I ended up with only 7 of the 8 types of kinis. Was I unlucky? We can use our exact solution to find the probability of getting k kinds of kinis from 21 packs as

$$ \Pr\left(K=k|n=21,M=8\right)={M \choose k}\frac{T\left(n,k\right)}{M^{n}},k=1,\dots,M $$
$$ \begin{align*} \Pr\left(K=8 \mid n=21,M=8\right) & =0.579\\ \Pr\left(K=7 \mid n=21,M=8\right) & =0.360\\ \Pr\left(K=6 \mid n=21,M=8\right) & =0.058\\ \Pr\left(K=5 \mid n=21,M=8\right) & =0.003\\ \Pr\left(K\leq4 \mid n=21,M=8\right) & \doteq0.000 \end{align*} $$

So I was mildly unlucky and missed out on the 4th kini (see below). An exact test would show insufficient evidence to reject the null hypothesis that the 8 kinis are equally likely to appear in a pack.

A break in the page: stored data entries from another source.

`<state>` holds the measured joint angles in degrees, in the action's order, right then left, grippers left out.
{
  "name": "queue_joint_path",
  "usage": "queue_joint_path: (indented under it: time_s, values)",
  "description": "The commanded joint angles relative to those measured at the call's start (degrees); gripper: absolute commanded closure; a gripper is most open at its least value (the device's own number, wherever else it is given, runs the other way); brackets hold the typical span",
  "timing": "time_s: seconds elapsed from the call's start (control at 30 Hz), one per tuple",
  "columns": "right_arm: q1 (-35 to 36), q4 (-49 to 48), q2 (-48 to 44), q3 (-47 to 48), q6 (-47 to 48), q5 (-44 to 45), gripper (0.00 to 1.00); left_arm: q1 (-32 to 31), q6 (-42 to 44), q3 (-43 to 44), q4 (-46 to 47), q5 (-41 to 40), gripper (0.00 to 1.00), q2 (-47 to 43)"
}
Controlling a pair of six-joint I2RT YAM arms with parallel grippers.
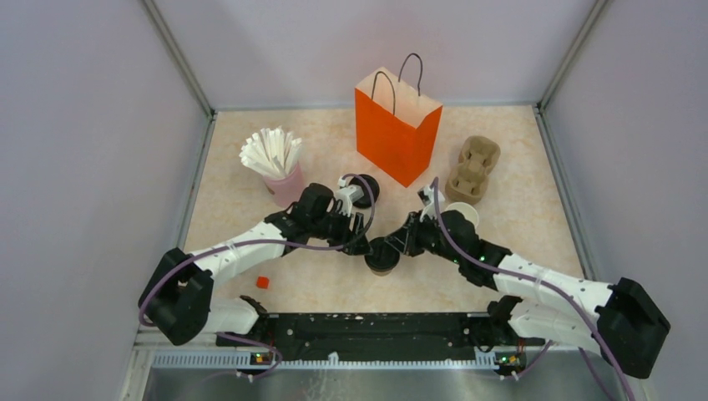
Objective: Pack the takeout coffee
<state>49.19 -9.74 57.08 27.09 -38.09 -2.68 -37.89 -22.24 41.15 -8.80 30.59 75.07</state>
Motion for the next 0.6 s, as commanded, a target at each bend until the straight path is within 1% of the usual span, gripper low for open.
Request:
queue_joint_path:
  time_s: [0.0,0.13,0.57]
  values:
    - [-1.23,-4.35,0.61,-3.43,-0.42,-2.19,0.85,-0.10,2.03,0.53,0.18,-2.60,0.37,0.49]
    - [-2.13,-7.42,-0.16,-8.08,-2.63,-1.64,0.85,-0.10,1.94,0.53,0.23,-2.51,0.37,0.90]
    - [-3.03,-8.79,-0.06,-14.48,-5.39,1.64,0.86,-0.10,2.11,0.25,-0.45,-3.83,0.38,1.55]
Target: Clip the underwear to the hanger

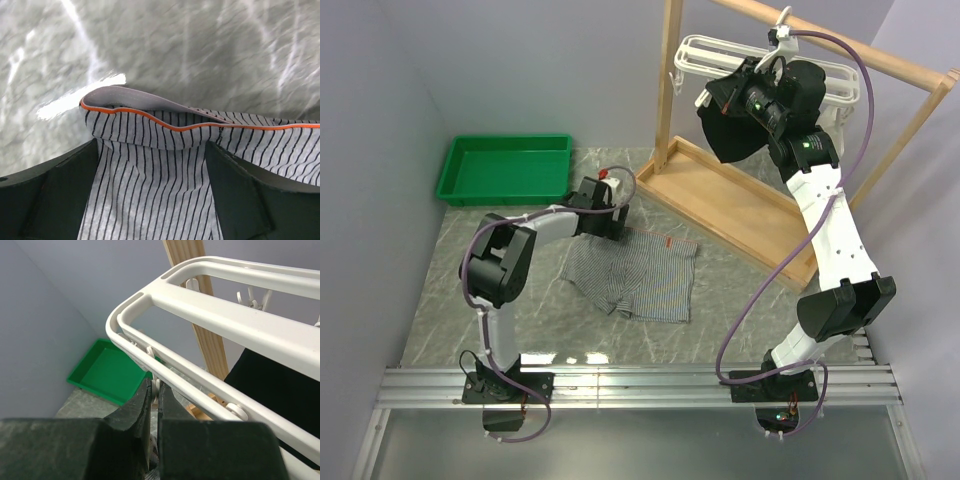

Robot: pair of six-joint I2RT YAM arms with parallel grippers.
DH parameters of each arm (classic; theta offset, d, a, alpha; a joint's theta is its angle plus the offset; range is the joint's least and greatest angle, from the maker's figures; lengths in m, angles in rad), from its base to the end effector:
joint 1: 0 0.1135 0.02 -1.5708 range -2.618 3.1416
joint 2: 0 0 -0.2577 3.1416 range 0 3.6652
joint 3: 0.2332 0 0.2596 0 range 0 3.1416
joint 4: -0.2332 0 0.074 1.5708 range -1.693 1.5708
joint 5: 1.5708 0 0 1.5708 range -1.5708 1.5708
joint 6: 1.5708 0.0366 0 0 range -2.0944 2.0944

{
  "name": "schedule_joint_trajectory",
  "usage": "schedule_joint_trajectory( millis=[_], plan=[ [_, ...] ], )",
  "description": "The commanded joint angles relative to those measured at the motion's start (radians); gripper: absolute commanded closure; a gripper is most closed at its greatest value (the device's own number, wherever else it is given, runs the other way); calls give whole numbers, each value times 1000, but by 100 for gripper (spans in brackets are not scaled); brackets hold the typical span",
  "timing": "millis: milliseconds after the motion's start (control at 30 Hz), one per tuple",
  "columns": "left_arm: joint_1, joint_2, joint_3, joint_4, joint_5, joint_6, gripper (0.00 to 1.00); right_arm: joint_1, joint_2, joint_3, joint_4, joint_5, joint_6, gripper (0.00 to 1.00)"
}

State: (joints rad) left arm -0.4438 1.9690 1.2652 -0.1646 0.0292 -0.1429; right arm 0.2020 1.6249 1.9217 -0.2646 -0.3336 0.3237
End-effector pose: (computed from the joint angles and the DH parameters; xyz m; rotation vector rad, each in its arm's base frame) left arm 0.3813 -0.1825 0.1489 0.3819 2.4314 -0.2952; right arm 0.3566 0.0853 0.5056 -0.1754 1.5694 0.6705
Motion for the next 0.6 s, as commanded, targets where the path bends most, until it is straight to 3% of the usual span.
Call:
schedule_joint_trajectory(
  millis=[0,100,333,467,567],
  plan=[
    [-39,59,6,-9,8,-17,9,-10,-13,-4,5,-2,-5,100],
    [-49,94,19,-30,-2,-37,20,-12,-17,-10,8,-1,-6,100],
    [-85,146,48,-32,-11,-9,62,-13,-25,-36,11,-8,-5,100],
    [-110,166,75,-20,1,25,76,-13,-26,-49,14,-10,6,100],
    [-127,163,94,7,9,46,94,-12,-28,-55,19,-13,9,100]
  ],
)
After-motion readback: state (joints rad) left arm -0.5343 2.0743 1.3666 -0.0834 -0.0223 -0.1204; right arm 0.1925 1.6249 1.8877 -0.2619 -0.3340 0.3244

there are different colors and color patterns for each kini... this changes everything


Final thoughts

Much to the dismay of my fiancée, I ended up buying an extensive collection of the Spawn kinis and pogs from someone else on eBay to (mostly) complete the collection, as it was essentially the same price as buying 10 more individual packs. This whole experience was a great nostalgia fix for me, in more ways than one. While Stirling’s numbers of the second kind might be an introductory concept taught in undergraduate combinatorics courses, they reminded me of the good old days of high school math contest problems, and I was genuinely happy and excited to be talking about this novel (to me) problem. Tying in together some simple probability and statistics was just gravy. Special thanks again to Caleb for putting off his revisions to discuss the problem with me, finding out the link to Stirling, and encouraging this blog post.